## TASK TO COMPLETE
Scan the records below for the string "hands" and return every line where it appears.

Stored items from a collection:

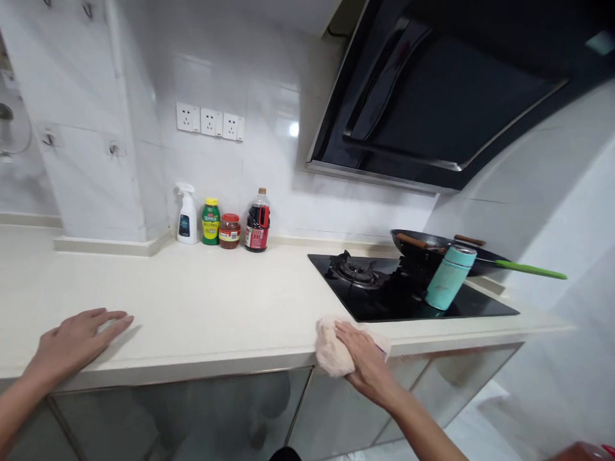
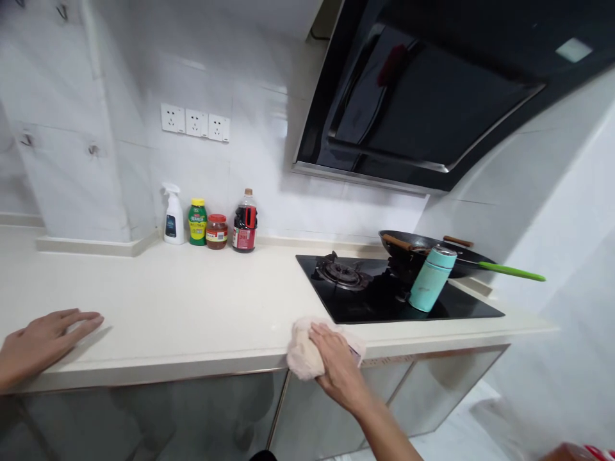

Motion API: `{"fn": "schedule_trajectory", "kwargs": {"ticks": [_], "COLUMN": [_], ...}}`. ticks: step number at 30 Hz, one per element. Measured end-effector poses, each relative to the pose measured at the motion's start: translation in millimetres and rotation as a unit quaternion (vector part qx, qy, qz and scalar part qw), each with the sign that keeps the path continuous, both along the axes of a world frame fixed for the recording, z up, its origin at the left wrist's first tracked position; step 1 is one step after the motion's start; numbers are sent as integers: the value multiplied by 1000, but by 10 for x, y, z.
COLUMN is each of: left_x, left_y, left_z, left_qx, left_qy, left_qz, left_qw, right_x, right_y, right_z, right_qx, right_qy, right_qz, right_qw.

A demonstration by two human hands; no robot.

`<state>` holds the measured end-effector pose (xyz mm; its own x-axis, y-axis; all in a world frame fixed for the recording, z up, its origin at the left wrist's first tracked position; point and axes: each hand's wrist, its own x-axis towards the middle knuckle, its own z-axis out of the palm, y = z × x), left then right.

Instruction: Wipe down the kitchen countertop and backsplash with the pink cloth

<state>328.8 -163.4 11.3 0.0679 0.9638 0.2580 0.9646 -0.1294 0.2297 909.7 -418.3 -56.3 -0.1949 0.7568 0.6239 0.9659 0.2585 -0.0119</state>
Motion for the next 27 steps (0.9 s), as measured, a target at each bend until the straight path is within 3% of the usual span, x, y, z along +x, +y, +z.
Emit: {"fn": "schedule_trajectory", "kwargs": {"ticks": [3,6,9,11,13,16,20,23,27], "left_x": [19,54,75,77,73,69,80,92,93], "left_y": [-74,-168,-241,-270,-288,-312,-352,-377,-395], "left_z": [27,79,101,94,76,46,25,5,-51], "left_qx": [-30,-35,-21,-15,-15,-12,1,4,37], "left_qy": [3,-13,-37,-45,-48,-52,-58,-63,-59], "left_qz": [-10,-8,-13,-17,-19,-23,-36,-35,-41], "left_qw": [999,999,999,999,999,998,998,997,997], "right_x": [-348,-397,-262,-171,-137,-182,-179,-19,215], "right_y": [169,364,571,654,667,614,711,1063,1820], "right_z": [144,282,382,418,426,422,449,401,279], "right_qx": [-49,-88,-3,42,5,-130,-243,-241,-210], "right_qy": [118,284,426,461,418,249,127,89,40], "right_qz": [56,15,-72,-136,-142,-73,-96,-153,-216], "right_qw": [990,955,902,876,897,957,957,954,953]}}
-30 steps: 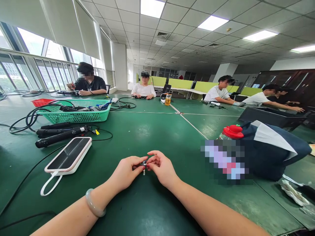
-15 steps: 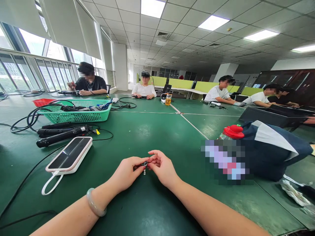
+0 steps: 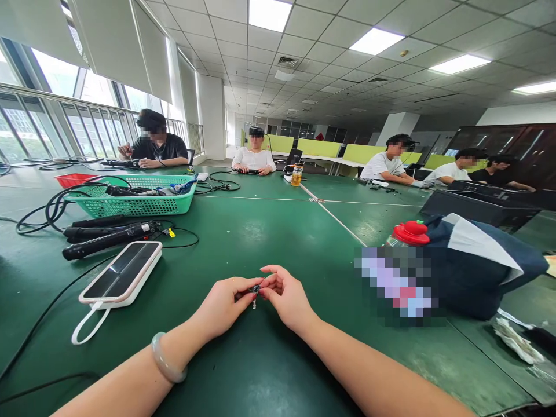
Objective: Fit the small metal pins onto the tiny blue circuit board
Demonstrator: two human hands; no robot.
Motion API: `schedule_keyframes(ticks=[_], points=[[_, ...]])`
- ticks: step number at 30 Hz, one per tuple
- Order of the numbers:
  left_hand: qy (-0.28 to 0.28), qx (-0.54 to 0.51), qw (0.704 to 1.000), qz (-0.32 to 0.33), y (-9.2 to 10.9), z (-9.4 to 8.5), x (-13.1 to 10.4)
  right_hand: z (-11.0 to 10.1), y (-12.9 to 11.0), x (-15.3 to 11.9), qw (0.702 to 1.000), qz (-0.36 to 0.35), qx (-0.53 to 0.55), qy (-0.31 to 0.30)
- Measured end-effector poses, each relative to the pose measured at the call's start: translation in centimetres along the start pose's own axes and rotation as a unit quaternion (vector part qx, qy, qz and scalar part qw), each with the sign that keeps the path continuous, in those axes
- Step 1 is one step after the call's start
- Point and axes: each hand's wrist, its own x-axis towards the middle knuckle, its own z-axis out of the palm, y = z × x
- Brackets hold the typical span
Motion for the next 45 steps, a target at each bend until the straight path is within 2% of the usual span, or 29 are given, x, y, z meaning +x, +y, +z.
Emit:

## RESULT OF THE EXERCISE
A demonstration by two human hands; no robot.
Demonstrator: two human hands; no robot.

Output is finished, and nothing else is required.